While Dr. Wilkinson didn’t have much of a professional track record yet, he had glowing recommendations from his professors and a deep determination that, Robert told Ruth, reminded him of his younger self. As soon as Robert had decided that neurosurgery was the key to his new treatment for mental illness, he knew Edward Wilkinson would be the perfect man for the job. Nevertheless, Ruth insisted on a complete search process, interviewing dozens of doctors to ensure she had properly vetted all available candidates. In the end, she agreed Edward was the one.

“He is entirely unlike most of the others I have interviewed, in the best possible way,” Ruth said excitedly to her boss.

“Ah yes,” Charles Hayden said with a grin. “These neurosurgeons tend to be a rather arrogant bunch, don’t they?”

“Spectacularly so! Each one has been more impressed with himself and his accomplishments than the next, and none have seemed to have any interest in the work we are trying to do here. Whereas not only has Dr. Wilkinson worked in the primate research lab, he was the sole applicant to know about Dr. Moniz’s leucotomy study.”

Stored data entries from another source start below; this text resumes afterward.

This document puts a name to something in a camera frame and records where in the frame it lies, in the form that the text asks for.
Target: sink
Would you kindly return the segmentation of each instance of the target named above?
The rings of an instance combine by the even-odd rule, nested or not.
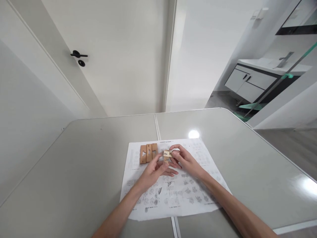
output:
[[[280,62],[281,60],[267,59],[267,58],[260,58],[257,60],[256,59],[253,59],[253,60],[239,59],[238,60],[239,64],[244,64],[246,66],[261,69],[261,70],[278,74],[278,75],[284,75],[294,64],[293,62],[286,62],[283,67],[277,68],[277,65],[279,65]],[[294,69],[292,69],[291,74],[293,74],[294,76],[301,76],[305,72],[307,72],[309,69],[311,69],[311,66],[298,64]]]

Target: wooden puzzle piece
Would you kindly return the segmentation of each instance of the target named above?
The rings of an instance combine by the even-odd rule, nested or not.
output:
[[[152,161],[152,144],[146,145],[146,162]]]
[[[172,157],[171,152],[169,152],[168,150],[164,150],[163,156],[164,156],[164,162],[165,163],[168,163],[168,158]]]
[[[156,143],[152,144],[152,159],[159,153],[158,145]]]
[[[164,150],[163,156],[164,157],[172,157],[171,152],[169,152],[168,150]]]
[[[140,164],[146,164],[146,145],[141,145]]]

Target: faucet
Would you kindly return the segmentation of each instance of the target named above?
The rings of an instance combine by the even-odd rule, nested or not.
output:
[[[288,60],[289,57],[291,57],[292,54],[294,54],[294,52],[291,51],[287,54],[287,56],[281,57],[280,60],[282,60],[282,61],[276,67],[282,68],[286,64],[286,61]]]

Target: forearm
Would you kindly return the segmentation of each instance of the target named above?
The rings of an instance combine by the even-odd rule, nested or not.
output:
[[[243,237],[278,237],[271,228],[207,172],[202,173],[199,179],[217,199]]]
[[[122,199],[120,204],[111,212],[92,238],[118,237],[135,204],[143,191],[134,186]]]

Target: instruction sheet
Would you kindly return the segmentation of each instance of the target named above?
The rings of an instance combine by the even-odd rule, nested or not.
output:
[[[120,201],[129,192],[148,165],[148,163],[140,164],[140,146],[153,143],[158,144],[159,152],[169,150],[174,144],[181,144],[192,154],[205,171],[230,192],[209,151],[200,138],[146,141],[129,143]],[[200,181],[190,176],[185,169],[173,169],[178,172],[178,175],[174,177],[160,176],[157,182],[140,197],[129,219],[142,221],[188,216],[212,212],[221,208]]]

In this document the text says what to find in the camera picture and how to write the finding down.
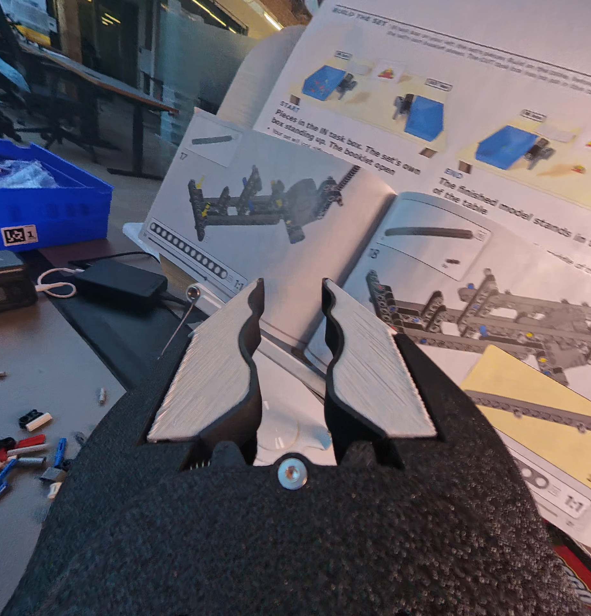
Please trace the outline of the toy truck picture box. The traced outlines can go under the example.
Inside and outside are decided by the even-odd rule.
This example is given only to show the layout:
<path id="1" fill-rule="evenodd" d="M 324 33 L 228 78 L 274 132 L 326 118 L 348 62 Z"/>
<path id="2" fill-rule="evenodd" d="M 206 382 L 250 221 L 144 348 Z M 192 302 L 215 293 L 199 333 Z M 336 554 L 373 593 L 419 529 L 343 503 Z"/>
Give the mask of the toy truck picture box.
<path id="1" fill-rule="evenodd" d="M 545 527 L 553 549 L 561 559 L 569 582 L 591 615 L 591 557 L 582 545 L 549 522 Z"/>

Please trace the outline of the blue plastic bin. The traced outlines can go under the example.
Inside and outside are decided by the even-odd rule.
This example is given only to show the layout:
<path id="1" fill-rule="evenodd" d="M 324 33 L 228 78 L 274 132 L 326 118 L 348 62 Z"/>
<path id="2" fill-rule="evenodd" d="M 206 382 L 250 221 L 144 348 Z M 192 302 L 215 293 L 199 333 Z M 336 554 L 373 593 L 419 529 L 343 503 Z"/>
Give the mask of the blue plastic bin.
<path id="1" fill-rule="evenodd" d="M 55 187 L 0 188 L 0 250 L 14 252 L 107 237 L 113 188 L 36 144 L 0 139 L 0 161 L 38 161 Z"/>

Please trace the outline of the open instruction booklet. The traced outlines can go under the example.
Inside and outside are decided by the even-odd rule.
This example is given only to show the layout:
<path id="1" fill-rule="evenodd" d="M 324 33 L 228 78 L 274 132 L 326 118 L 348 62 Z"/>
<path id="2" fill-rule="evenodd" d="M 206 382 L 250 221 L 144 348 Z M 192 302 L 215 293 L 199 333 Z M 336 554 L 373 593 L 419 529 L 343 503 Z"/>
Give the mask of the open instruction booklet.
<path id="1" fill-rule="evenodd" d="M 494 427 L 542 516 L 591 544 L 591 277 L 449 199 L 196 112 L 140 232 L 212 314 L 265 281 L 269 451 L 331 449 L 288 410 L 324 395 L 323 278 L 375 341 L 403 333 Z"/>

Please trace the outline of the white printed instruction sheet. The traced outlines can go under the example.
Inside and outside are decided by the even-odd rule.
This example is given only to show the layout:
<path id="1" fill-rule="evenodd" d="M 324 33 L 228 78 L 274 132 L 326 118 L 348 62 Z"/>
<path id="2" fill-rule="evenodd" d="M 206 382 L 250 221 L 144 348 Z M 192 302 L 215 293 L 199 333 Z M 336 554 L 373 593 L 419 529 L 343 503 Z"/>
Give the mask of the white printed instruction sheet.
<path id="1" fill-rule="evenodd" d="M 591 275 L 591 1 L 324 1 L 253 128 Z"/>

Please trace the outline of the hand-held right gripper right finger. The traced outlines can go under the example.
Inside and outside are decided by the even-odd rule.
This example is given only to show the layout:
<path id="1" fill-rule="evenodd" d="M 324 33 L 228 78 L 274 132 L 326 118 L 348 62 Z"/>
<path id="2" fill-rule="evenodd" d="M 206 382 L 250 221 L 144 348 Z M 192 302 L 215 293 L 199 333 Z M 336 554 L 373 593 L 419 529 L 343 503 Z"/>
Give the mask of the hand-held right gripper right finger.
<path id="1" fill-rule="evenodd" d="M 348 451 L 360 443 L 373 463 L 393 465 L 397 441 L 437 438 L 397 345 L 398 333 L 330 278 L 322 280 L 322 312 L 332 354 L 324 420 L 336 463 L 345 463 Z"/>

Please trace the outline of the pile of small toy bricks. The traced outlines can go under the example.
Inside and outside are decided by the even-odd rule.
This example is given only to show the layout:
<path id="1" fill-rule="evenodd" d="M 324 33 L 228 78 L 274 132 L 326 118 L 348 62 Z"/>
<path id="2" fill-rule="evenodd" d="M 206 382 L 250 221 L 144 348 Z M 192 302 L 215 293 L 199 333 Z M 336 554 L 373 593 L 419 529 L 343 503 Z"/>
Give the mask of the pile of small toy bricks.
<path id="1" fill-rule="evenodd" d="M 49 500 L 58 494 L 74 458 L 67 454 L 66 437 L 61 437 L 54 447 L 47 442 L 42 430 L 52 419 L 49 413 L 33 409 L 19 419 L 19 428 L 29 434 L 27 437 L 0 439 L 0 498 L 9 491 L 13 475 L 25 470 L 41 472 L 38 479 L 48 487 Z"/>

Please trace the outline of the black power adapter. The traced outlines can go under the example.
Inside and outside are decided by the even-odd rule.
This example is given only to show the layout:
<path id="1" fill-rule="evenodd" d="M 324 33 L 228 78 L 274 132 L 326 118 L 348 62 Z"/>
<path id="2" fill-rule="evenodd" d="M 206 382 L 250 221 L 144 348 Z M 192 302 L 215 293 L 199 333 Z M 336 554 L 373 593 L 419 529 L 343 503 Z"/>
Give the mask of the black power adapter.
<path id="1" fill-rule="evenodd" d="M 168 289 L 164 275 L 109 259 L 76 273 L 73 280 L 82 296 L 123 311 L 149 311 Z"/>

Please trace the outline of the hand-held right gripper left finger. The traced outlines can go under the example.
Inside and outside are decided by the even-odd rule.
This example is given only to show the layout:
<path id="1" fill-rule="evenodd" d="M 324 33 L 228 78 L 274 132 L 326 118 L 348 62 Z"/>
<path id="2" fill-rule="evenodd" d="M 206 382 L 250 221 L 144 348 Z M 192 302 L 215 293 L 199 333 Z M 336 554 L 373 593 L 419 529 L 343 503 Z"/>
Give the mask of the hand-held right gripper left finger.
<path id="1" fill-rule="evenodd" d="M 149 429 L 149 443 L 191 443 L 190 459 L 197 463 L 210 459 L 220 442 L 232 442 L 253 465 L 262 419 L 253 355 L 261 343 L 264 307 L 264 280 L 258 278 L 194 329 Z"/>

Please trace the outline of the long brown office table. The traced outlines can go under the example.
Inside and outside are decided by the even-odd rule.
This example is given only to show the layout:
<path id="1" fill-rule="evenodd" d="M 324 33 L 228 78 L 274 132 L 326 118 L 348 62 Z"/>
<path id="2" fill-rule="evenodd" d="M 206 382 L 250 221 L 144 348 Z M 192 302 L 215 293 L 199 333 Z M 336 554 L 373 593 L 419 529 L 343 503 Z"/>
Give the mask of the long brown office table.
<path id="1" fill-rule="evenodd" d="M 75 75 L 77 78 L 82 80 L 84 85 L 93 86 L 95 88 L 108 91 L 128 101 L 128 103 L 133 107 L 132 169 L 126 170 L 108 167 L 107 172 L 112 175 L 147 179 L 150 181 L 161 181 L 163 179 L 160 175 L 145 173 L 143 170 L 143 110 L 148 109 L 156 112 L 165 112 L 170 116 L 176 116 L 179 113 L 176 108 L 156 100 L 141 90 L 133 88 L 122 81 L 92 70 L 79 62 L 71 60 L 70 58 L 52 50 L 23 42 L 20 43 L 20 48 L 23 52 L 29 53 L 41 60 L 46 60 L 53 65 L 59 66 L 69 75 Z"/>

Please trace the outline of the grey desk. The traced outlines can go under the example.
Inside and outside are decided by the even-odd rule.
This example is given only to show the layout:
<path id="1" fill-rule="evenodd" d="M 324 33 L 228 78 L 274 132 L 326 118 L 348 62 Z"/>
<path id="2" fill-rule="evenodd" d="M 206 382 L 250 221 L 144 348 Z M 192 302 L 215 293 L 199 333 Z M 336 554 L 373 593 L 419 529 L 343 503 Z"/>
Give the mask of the grey desk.
<path id="1" fill-rule="evenodd" d="M 24 438 L 18 421 L 36 409 L 52 420 L 42 430 L 54 447 L 68 439 L 69 457 L 79 451 L 75 434 L 89 435 L 125 389 L 91 347 L 45 298 L 0 313 L 0 439 Z M 107 402 L 100 406 L 100 388 Z M 19 583 L 52 500 L 40 471 L 16 472 L 0 498 L 0 612 Z"/>

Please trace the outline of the clear plastic bag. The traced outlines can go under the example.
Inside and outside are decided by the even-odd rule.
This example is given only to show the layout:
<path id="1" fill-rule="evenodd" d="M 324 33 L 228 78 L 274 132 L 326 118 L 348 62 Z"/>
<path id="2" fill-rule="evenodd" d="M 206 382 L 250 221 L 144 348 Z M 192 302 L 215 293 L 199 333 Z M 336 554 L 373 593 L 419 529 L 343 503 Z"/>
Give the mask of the clear plastic bag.
<path id="1" fill-rule="evenodd" d="M 58 188 L 51 172 L 38 160 L 0 161 L 0 189 Z"/>

“Well, to be fair, most in the field wouldn’t know about that study. If it weren’t for you and your husband, I would be among the men bumbling in the dark on that one.”

“You’re right, I suppose.” Ruth paused thoughtfully. “Perhaps Robert’s rubbed off on me too much. I used to tease him for assuming the cutting-edge research that he studies is common knowledge. And now, here I am doing the same!” Ruth smiled at that idea. “Nevertheless, I think Dr. Wilkinson is the man we have been looking for.”

Edward Wilkinson carried himself so inconspicuously that it took careful scrutiny to realize how tall and handsome he actually was. His unassuming manner, combined with his obvious intellect, made him stand out to Ruth and, in the end, impressed Hayden in equal measure.

“Dr. Wilkinson, I would love to hear from you directly as to why you are interested in this role, as it is far from a traditional one for a neurosurgeon.”

“Yes, sir. Of course. I suppose my interests aren’t entirely traditional.” He looked up from his fidgeting hands directly at Ruth and Charles, and as his floppy blond hair moved away from his eyes, Ruth was startled by the brightness of their blue hue. “Mr. Hayden, Mrs. Apter, I am endlessly fascinated by the puzzle of the mind. I want to touch it, and to heal it. I want to be the safest, most accurate, most effective surgeon I can possibly be. But I want to use my skills in the name of progress.”